The beginning could be compared to that of Up, a moving collection of beautifully crafted scenes that mark the high point of the entire film, though sparking a sense of grandeur and goose bumps rather than tears. The rest of the film doesn’t quite reach the same level as the first glorious song, though it tries and comes very close, particularly during the wildebeest stampede through the canyon. That scene, accompanied by Hans Zimmer’s ever-ideal score, carries the tension and terror of a childhood trauma, further deepened by Mufasa’s death. Usually, it’s the mother that gets it in Disney films, but their foray into explicit fratricide is even more heartrending than most parental losses. After all, Bambi never found his mother’s lifeless body.
Despite the occasionally weighty material, the filmmakers peppered the film with plenty of jokes and memorable characters that captivated kids and parents alike.
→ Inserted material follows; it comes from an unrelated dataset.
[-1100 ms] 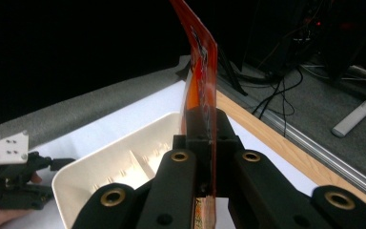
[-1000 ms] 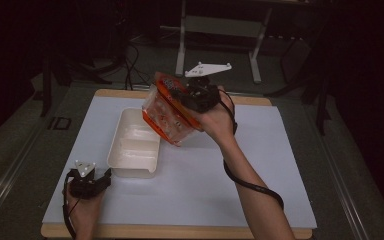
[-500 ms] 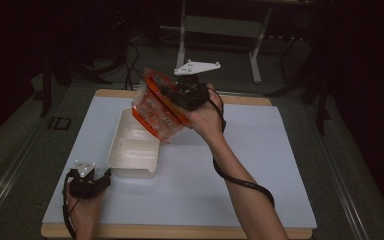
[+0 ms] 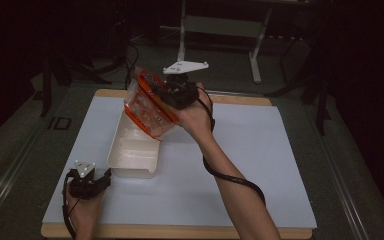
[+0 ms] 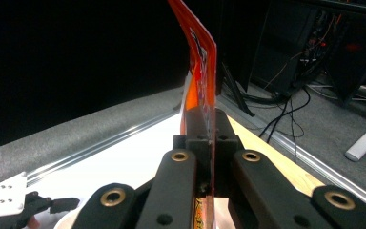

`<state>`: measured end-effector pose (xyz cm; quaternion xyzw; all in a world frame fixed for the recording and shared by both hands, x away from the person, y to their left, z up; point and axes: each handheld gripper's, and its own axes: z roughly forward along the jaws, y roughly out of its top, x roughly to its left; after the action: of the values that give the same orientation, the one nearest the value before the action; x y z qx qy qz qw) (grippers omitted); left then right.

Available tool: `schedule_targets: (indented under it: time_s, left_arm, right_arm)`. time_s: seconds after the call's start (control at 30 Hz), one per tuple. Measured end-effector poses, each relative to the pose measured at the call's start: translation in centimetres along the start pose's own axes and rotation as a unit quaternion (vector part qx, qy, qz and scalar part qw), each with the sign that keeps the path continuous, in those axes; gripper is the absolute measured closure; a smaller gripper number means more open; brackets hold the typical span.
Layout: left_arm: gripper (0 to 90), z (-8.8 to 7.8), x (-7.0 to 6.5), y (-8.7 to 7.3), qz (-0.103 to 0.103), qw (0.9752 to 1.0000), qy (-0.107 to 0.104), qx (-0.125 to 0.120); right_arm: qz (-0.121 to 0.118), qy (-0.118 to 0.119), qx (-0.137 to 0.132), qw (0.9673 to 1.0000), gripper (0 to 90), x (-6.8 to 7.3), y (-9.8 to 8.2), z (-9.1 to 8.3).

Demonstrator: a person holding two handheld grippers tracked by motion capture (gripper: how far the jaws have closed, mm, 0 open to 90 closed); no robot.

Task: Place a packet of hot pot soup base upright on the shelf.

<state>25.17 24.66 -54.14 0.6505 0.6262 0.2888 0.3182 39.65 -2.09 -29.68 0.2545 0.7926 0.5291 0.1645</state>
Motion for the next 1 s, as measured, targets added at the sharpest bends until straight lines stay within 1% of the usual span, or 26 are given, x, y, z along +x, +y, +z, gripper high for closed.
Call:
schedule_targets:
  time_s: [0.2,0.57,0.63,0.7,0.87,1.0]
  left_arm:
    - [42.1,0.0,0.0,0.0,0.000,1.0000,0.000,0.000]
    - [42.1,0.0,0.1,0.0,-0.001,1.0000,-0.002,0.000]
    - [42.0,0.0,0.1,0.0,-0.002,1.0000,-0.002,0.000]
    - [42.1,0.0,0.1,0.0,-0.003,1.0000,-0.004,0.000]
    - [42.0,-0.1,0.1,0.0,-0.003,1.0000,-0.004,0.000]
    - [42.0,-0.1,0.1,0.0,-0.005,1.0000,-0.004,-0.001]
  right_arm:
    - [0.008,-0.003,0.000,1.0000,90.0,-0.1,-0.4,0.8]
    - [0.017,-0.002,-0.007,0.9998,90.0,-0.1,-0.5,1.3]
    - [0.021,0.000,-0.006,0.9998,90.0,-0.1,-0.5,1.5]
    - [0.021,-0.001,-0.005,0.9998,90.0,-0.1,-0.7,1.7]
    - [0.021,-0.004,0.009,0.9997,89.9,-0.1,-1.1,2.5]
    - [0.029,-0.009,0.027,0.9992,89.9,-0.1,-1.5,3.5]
Boasting some of the best casting of any Disney film, The Lion King featured some big names that truly owned their characters: James Earl Jones as deep-throated Mufasa, Jonathan Taylor Thomas as young Simba, Nathan Lane as nasally meerkat Timon, Ernie Sabella as swinish Pumbaa, Robert Guillaume as sagacious mandrill Rafiki, Rowan Atkinson as nagging hornbill Zazu, and Cheech Marin and Whoopi Goldberg as two hilarious hyenas. Though Matthew Broderick doesn’t exactly fit my idea of a lion’s voice, Oscar winner Jeremy Irons lends gravity and sneering treachery to Scar, one of Disney’s best villains.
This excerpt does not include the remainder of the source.